Records drawn from a dataset:
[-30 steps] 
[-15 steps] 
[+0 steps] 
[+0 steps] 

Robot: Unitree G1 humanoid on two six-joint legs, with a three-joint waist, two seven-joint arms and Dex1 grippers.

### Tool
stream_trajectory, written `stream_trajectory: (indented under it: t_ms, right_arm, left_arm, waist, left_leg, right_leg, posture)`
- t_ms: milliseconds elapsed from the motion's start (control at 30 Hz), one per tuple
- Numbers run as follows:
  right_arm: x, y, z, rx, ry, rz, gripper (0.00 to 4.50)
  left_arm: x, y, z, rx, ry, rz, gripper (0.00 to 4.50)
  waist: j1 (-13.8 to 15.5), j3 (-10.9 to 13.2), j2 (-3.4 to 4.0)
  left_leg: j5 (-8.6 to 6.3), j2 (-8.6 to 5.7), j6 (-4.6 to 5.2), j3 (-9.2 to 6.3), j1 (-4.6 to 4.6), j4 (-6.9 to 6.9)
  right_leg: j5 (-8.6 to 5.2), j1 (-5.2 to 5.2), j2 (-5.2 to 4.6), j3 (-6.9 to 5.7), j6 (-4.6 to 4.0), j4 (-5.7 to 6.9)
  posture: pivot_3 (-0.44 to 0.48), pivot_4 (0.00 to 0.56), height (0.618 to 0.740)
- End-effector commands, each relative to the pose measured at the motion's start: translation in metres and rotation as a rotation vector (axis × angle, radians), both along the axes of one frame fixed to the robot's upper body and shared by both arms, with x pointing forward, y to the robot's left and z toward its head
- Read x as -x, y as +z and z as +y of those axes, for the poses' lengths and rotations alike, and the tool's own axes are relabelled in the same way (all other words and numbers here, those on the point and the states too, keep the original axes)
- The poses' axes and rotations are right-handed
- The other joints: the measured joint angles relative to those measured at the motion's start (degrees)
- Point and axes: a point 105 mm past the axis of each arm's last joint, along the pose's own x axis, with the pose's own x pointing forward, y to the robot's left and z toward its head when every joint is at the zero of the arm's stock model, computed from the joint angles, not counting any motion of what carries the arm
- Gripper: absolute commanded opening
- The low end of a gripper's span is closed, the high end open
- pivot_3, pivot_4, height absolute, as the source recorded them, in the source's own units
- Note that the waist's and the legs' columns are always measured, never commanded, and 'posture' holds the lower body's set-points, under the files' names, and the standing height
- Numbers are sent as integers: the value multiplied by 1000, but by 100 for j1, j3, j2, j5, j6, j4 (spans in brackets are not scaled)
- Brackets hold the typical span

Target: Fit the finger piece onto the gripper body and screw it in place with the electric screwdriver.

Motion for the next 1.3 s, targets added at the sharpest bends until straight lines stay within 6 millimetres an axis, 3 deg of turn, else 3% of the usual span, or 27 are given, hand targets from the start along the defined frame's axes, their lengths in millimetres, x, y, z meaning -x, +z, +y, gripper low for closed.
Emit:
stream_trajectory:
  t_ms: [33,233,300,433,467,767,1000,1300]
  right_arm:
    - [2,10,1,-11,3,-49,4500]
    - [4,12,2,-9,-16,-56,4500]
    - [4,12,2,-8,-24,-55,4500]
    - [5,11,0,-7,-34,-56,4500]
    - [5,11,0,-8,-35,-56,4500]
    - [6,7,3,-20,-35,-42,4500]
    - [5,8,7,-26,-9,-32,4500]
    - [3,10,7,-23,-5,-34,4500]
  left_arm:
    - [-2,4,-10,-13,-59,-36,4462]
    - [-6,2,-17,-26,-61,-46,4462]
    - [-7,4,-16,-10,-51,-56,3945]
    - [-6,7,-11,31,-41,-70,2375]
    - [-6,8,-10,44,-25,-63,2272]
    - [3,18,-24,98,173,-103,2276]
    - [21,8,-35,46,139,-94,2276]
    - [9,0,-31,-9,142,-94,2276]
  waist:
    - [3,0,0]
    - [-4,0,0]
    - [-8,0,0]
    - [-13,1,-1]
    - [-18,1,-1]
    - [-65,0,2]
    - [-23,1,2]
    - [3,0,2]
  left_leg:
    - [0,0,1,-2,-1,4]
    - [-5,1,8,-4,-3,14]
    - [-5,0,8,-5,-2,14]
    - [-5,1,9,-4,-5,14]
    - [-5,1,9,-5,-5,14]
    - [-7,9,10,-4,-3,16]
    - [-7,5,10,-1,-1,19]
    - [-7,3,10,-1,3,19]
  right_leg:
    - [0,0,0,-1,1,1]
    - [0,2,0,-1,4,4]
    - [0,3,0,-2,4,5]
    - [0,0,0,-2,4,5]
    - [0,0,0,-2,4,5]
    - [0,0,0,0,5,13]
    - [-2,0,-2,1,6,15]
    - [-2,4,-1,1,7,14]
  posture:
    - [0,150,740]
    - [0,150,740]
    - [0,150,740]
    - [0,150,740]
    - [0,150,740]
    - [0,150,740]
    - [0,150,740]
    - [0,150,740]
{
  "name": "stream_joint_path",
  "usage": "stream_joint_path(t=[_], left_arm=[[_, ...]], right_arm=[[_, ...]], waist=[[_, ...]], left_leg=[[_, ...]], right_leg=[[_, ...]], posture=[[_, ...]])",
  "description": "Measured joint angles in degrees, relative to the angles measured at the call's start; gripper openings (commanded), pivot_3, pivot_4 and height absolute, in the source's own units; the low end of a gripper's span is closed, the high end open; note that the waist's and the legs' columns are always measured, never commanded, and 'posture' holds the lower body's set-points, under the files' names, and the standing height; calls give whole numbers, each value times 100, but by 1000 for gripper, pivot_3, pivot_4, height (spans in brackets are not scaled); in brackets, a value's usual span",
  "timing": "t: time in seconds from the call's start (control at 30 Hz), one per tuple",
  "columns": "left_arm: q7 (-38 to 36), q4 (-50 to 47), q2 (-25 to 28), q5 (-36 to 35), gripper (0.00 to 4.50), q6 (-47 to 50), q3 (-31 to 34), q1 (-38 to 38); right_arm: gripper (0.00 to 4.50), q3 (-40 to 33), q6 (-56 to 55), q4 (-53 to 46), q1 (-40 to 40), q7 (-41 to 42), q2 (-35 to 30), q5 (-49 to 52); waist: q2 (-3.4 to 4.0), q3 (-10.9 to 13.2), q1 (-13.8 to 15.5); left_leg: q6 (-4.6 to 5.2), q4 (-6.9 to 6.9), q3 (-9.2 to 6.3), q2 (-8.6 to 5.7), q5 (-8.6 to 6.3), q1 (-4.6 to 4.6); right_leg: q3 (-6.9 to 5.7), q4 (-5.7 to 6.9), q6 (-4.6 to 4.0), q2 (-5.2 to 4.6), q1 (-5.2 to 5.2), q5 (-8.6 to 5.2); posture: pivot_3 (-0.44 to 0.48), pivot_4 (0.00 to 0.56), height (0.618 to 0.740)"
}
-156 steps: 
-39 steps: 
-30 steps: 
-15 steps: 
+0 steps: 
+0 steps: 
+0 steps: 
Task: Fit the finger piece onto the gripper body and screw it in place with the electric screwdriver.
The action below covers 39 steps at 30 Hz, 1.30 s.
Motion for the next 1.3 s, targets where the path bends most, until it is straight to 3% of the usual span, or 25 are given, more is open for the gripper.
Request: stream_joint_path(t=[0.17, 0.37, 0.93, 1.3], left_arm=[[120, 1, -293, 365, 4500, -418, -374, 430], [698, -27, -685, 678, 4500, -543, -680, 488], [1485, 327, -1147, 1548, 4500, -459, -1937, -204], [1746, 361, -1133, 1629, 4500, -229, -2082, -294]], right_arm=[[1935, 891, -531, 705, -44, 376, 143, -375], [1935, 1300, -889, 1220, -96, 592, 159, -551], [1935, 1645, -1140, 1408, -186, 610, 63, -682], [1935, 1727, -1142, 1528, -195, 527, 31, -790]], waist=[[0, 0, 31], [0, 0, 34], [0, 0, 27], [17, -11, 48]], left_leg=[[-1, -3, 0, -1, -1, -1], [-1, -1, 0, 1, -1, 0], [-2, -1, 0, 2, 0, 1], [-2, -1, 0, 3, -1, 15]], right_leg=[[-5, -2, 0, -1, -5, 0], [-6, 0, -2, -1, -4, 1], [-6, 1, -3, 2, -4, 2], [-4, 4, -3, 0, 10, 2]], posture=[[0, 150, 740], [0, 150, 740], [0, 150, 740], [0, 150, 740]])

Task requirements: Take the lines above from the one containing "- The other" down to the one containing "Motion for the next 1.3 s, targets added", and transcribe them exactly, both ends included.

Solution to this exercise:
- The other joints: the measured joint angles relative to those measured at the motion's start (degrees)
- Point and axes: a point 105 mm past the axis of each arm's last joint, along the pose's own x axis, with the pose's own x pointing forward, y to the robot's left and z toward its head when every joint is at the zero of the arm's stock model, computed from the joint angles, not counting any motion of what carries the arm
- Gripper: absolute commanded opening
- The low end of a gripper's span is closed, the high end open
- pivot_3, pivot_4, height absolute, as the source recorded them, in the source's own units
- Note that the waist's and the legs' columns are always measured, never commanded, and 'posture' holds the lower body's set-points, under the files' names, and the standing height
- Numbers are sent as integers: the value multiplied by 1000, but by 100 for j1, j3, j2, j5, j6, j4 (spans in brackets are not scaled)
- Brackets hold the typical span

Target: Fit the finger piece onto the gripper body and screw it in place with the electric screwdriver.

Motion for the next 1.3 s, targets added at the sharpest bends until straight lines stay within 6 millimetres an axis, 3 deg of turn, else 3% of the usual span, or 27 are given, hand targets from the start along the defined frame's axes, their lengths in millimetres, x, y, z meaning -x, +z, +y, gripper low for closed.

The exercise requires nothing else.